Mas a cidade, enquanto realidade, existe no território e não no espaço abstracto. É um território com morfologia, com estruturas aquíferas, com solo, com vegetação, com ar.
A água circula no subsolo da cidade. O ar circula entre as formas da sua topografia e entre as estruturas construídas. O calor concentra-se e é reflectido pela superfície dos edifícios. A vegetação consome calor e retêm água. Retém partículas da atmosfera e incrementa a capacidade de infiltração de água no solo.
A importância dos sistemas naturais na cidade tem uma relação directa com o seu equilíbrio ecológico, enquanto realidade viva em que todos vivemos. O urbano não apaga o natural. Complexidade e pensamento complexo são necessários para compreender a cidade contemporânea como parte desta vasta paisagem global.

Global landscape
Modern movement introduced radical changes to the way we understand and conceive cities. One of those changes resulted from the segregation of functions, the fragmentation of everything, from activities to time itself. It introduced a new theoretical basis to the understanding of functions in architecture and urbanism, and ultimately resulted in a clear rupture from past concepts – in the relation between the street and buildings, between the street and the city.
One of the immediate palpable changes was the transformation of the architectural terminology. Urbanism suffered the consequences of sectorization and mechanization. From an academic standpoint, the very structure of knowledge becomes conceptualized. Concepts and their analysis are taken as the very realities they represent. Complex systems are ignored, overcome by great utopian measures.
Even today, political systems of urban planning are recipients to this modern heritage. The artificial separation between urban and rural, city and landscape. Construction becomes the sole object of design. It’s a negative planning, restricting functions and imposing limits, but unable to anticipate the evolution of the urban reality. Urban plans become nothing more than tools for the management of construction.
But the city, as a reality, exists in the territory and not in abstract space. It is a territory with morphology, with water structures, with soil, with vegetation, with air.
Water circulates in the subsoil of the city. Air flows through the forms of its topography and through structures. Heat concentrates and is reflected by the constructed surface of buildings. Vegetation consumes heat and retains water. It retains particles from the atmosphere and increments the infiltration of water in the soil.
The importance of natural systems in the city has a direct relation with its ecological balance, as the living environment in which we all live. Urban doesn’t erase the natural. Complexity and complex thinking are needed to understand the city of today as a part of this larger, global landscape.


(image via Urban Nature)

4 comentários:

  1. Engraçado Daniel, eu acredito que esta dicotomia explicitada no texto seja exatamente o mais ambiciosos desafio da arquitetura neste novo século.

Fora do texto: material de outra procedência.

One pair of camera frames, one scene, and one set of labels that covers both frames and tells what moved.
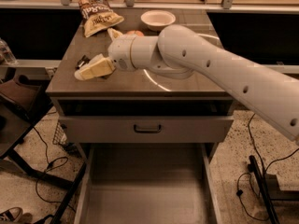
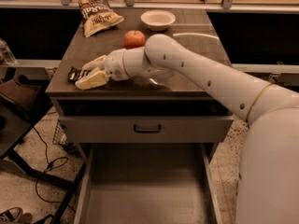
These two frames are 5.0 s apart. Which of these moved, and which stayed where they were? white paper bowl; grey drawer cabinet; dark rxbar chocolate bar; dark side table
Moved: dark rxbar chocolate bar
Stayed: dark side table; grey drawer cabinet; white paper bowl
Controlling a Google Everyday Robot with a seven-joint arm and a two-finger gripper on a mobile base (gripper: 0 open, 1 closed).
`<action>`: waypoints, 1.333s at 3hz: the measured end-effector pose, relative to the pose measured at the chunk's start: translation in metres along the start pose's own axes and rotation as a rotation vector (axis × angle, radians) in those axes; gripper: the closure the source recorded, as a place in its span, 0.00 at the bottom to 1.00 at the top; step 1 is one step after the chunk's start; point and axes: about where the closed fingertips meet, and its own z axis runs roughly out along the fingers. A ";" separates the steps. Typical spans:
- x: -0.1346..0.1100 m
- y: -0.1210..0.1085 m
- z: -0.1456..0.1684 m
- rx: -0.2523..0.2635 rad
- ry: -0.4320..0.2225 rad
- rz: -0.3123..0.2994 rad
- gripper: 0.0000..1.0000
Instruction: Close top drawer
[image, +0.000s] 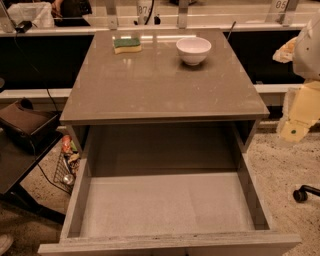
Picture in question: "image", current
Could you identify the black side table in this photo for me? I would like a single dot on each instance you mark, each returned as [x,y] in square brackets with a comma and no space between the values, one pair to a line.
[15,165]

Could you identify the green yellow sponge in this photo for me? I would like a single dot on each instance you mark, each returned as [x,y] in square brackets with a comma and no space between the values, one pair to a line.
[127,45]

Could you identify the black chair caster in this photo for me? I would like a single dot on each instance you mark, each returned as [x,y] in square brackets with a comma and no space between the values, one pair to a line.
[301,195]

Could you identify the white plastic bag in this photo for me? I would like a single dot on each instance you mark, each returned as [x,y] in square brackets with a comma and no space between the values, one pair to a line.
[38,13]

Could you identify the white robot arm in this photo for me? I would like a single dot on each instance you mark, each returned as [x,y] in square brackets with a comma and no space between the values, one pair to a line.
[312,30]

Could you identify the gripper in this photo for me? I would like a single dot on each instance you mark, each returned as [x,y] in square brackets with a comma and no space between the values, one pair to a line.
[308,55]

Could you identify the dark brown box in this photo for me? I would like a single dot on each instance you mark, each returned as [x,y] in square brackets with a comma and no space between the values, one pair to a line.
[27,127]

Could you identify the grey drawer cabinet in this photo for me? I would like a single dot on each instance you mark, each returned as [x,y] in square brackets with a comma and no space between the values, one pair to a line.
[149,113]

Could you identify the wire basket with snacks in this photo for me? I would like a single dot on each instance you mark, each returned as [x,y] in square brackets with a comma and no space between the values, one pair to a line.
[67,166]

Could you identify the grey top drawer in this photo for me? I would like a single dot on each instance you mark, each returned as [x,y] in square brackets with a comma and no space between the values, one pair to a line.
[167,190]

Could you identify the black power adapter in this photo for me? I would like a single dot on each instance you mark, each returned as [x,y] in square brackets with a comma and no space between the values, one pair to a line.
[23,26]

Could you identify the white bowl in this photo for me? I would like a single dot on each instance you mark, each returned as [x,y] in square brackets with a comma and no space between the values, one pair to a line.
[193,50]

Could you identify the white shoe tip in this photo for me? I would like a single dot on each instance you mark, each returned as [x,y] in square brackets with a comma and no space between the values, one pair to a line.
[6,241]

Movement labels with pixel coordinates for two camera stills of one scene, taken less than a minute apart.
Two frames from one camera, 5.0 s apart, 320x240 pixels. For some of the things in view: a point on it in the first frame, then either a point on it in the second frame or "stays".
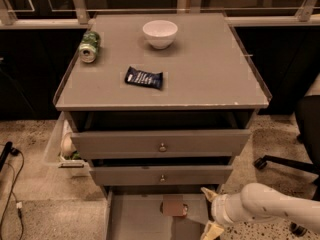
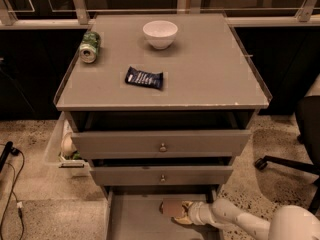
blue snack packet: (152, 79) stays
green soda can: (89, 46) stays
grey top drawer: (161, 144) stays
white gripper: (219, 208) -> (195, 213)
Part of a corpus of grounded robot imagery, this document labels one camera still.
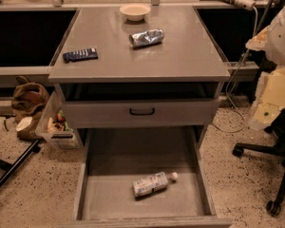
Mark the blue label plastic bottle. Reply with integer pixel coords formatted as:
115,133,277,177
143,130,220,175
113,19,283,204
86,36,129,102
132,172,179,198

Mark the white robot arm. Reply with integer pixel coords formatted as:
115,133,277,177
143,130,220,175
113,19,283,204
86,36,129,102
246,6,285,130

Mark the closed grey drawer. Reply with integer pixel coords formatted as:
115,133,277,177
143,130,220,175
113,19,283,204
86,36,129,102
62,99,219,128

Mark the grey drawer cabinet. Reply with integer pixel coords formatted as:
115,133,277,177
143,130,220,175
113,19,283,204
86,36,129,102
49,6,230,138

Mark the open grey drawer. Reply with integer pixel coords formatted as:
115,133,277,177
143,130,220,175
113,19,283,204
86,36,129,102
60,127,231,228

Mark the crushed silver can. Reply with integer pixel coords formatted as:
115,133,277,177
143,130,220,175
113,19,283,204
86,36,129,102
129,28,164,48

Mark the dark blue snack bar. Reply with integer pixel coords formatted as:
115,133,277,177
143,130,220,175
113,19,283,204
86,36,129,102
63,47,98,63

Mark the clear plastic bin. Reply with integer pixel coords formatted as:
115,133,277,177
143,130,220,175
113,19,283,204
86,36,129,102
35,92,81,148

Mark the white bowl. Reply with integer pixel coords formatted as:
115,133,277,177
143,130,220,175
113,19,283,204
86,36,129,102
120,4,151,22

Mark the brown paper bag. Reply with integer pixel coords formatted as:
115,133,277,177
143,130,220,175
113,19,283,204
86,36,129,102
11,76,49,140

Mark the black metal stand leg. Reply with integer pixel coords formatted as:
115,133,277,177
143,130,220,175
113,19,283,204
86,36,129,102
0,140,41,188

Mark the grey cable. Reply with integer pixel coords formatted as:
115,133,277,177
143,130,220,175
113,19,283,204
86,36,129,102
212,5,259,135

    Como a arte e a vida caminham de forma pendular, negando o seu antecessor através do tempo, acho que é hora de retomarmos o pensamento de construção orgânica aliando este movimento ao surgimento de uma nova consciência ecológica.

    Se não entendemos mais a moradia como a "máquina de morar" é preciso refletir isso nas nossas cidades e arquiteturas.

    Gostei muito do blog, espero manter contato.

    grande abraço.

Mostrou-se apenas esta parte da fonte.